Bug 1496371

Summary: Error in imgbased are not considered by manager while upgrading RHV-H
Product: Red Hat Enterprise Virtualization Manager Reporter: nijin ashok <nashok>
Component: ovirt-node-ngAssignee: Yuval Turgeman <yturgema>
Status: CLOSED ERRATA QA Contact: Huijuan Zhao <huzhao>
Severity: high Docs Contact:
Priority: unspecified    
Version: 4.1.6CC: bgraveno, cshao, dfediuck, dguo, huzhao, jiawu, mgoldboi, qiyuan, rbarry, sbonazzo, weiwang, yaniwang, ycui, yturgema, yzhao
Target Milestone: ovirt-4.1.7Keywords: ZStream
Target Release: ---   
Hardware: x86_64   
OS: Linux   
Whiteboard:
Fixed In Version: Doc Type: Bug Fix
Doc Text:
This update resolves an issue where an RPM installation finishes successfully (rc=0) even though the postscript failed. The 'set -e' command is now used to fail the RPM installation process when the post install script fails.
Story Points: ---
Clone Of: Environment:
Last Closed: 2017-11-07 17:30:17 UTC Type: Bug
Regression: --- Mount Type: ---
Documentation: --- CRM:
Verified Versions: Category: ---
oVirt Team: Node RHEL 7.3 requirements from Atomic Host:
Cloudforms Team: --- Target Upstream Version:
Embargoed:
Attachments:
Description Flags
Comment 8: All logs from host none

Description nijin ashok 2017-09-27 08:25:35 UTC
Description of problem:

The manager is only checking if the package "redhat-virtualization-host-image-update" installation is successful and is not considered if anything fails at imgbased. The package installation will be completed successfully even if the imgbased process failed because of some reason. So manager thinks that the upgrade is successful and will give the output to the user as "upgrade was completed successfully" in the event tab and will even reboot the host. However, the host will be still using the old layer.
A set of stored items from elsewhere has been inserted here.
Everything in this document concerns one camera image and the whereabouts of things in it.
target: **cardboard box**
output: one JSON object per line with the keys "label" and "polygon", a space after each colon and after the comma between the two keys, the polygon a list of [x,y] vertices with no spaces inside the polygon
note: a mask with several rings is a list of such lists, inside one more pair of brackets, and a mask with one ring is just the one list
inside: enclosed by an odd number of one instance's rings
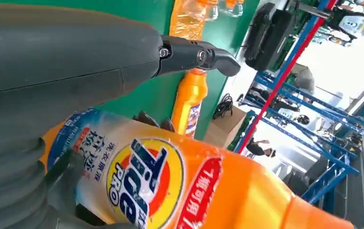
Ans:
{"label": "cardboard box", "polygon": [[210,122],[203,141],[221,148],[227,148],[236,136],[245,115],[246,112],[233,106],[232,116],[230,112],[227,112],[224,118],[220,117]]}

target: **screw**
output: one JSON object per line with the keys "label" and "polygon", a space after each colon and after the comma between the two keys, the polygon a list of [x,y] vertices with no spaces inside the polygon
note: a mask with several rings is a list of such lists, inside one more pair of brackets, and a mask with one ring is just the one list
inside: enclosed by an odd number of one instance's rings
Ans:
{"label": "screw", "polygon": [[197,53],[197,59],[199,61],[205,61],[206,60],[206,52],[204,50],[199,50]]}
{"label": "screw", "polygon": [[164,58],[167,57],[169,55],[169,50],[165,47],[161,47],[160,48],[160,57]]}

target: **black cable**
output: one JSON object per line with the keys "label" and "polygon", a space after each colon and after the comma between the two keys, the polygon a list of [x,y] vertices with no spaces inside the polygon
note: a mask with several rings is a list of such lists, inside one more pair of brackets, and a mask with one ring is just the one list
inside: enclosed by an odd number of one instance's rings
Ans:
{"label": "black cable", "polygon": [[224,117],[226,112],[230,111],[231,116],[233,115],[233,98],[229,93],[225,94],[219,105],[217,105],[216,110],[213,113],[213,119],[219,117]]}

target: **tide logo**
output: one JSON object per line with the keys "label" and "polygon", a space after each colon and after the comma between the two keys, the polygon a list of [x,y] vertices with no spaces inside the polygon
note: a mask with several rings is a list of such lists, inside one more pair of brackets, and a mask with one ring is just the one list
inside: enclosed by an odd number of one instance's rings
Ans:
{"label": "tide logo", "polygon": [[182,192],[181,156],[168,142],[134,139],[111,162],[106,187],[116,222],[161,228]]}

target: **orange liquid bottle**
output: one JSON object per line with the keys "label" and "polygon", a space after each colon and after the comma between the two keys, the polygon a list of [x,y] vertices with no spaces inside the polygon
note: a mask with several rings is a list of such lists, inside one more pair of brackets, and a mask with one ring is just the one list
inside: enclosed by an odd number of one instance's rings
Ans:
{"label": "orange liquid bottle", "polygon": [[225,149],[93,108],[61,126],[44,136],[47,166],[67,150],[81,154],[77,203],[107,224],[354,229],[294,195],[262,165]]}
{"label": "orange liquid bottle", "polygon": [[200,69],[188,71],[179,83],[172,112],[172,123],[178,134],[194,137],[202,100],[206,96],[206,72]]}

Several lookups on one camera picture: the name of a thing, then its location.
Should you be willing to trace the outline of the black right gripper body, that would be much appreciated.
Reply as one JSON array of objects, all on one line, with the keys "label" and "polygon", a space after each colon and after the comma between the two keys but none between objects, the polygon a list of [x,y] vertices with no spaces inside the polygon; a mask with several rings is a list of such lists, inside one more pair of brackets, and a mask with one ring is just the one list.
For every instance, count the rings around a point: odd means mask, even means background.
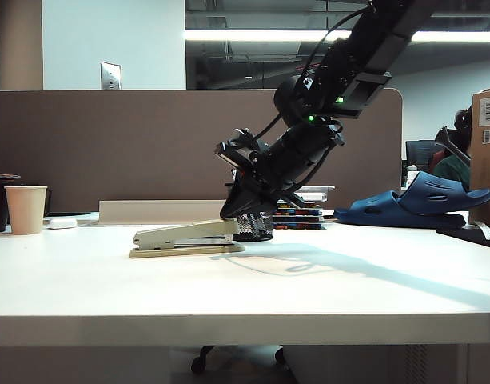
[{"label": "black right gripper body", "polygon": [[253,174],[266,195],[293,192],[300,175],[314,169],[327,151],[345,144],[342,129],[340,122],[301,122],[267,149],[251,152]]}]

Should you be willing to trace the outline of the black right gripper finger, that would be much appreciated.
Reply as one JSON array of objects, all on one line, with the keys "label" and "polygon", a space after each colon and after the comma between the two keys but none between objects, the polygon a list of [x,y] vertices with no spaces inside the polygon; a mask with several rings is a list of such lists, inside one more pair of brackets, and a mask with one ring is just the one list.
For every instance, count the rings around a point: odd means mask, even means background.
[{"label": "black right gripper finger", "polygon": [[302,209],[306,207],[304,199],[295,193],[281,195],[280,198],[277,200],[277,205],[287,205],[297,209]]},{"label": "black right gripper finger", "polygon": [[244,214],[271,214],[277,208],[277,201],[261,190],[254,190],[246,181],[235,179],[228,184],[229,193],[220,210],[221,218],[236,218]]}]

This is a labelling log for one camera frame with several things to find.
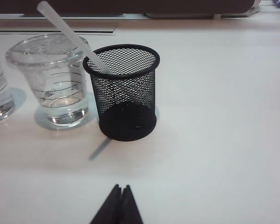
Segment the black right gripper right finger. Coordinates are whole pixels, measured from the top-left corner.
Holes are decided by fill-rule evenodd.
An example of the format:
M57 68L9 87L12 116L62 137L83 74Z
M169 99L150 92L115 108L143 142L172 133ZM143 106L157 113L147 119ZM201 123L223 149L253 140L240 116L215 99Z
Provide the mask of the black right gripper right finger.
M144 224L130 185L123 189L120 199L119 224Z

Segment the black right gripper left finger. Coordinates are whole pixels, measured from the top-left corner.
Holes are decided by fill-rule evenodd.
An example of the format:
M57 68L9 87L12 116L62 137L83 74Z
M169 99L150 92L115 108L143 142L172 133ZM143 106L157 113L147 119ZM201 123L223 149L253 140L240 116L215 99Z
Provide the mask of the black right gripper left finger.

Version-Release number of selected component (if applicable):

rhevm-4.1.6.2-0.1.el7.noarch

How reproducible:

100%

Steps to Reproduce:

1. Fail the imgbased upgrade process someway. I created a lv with the same name what the upgrade script will create so that it will fail while creating the lv. For the customer, the upgrade was failing with i/o error during the imgbased copy operation. 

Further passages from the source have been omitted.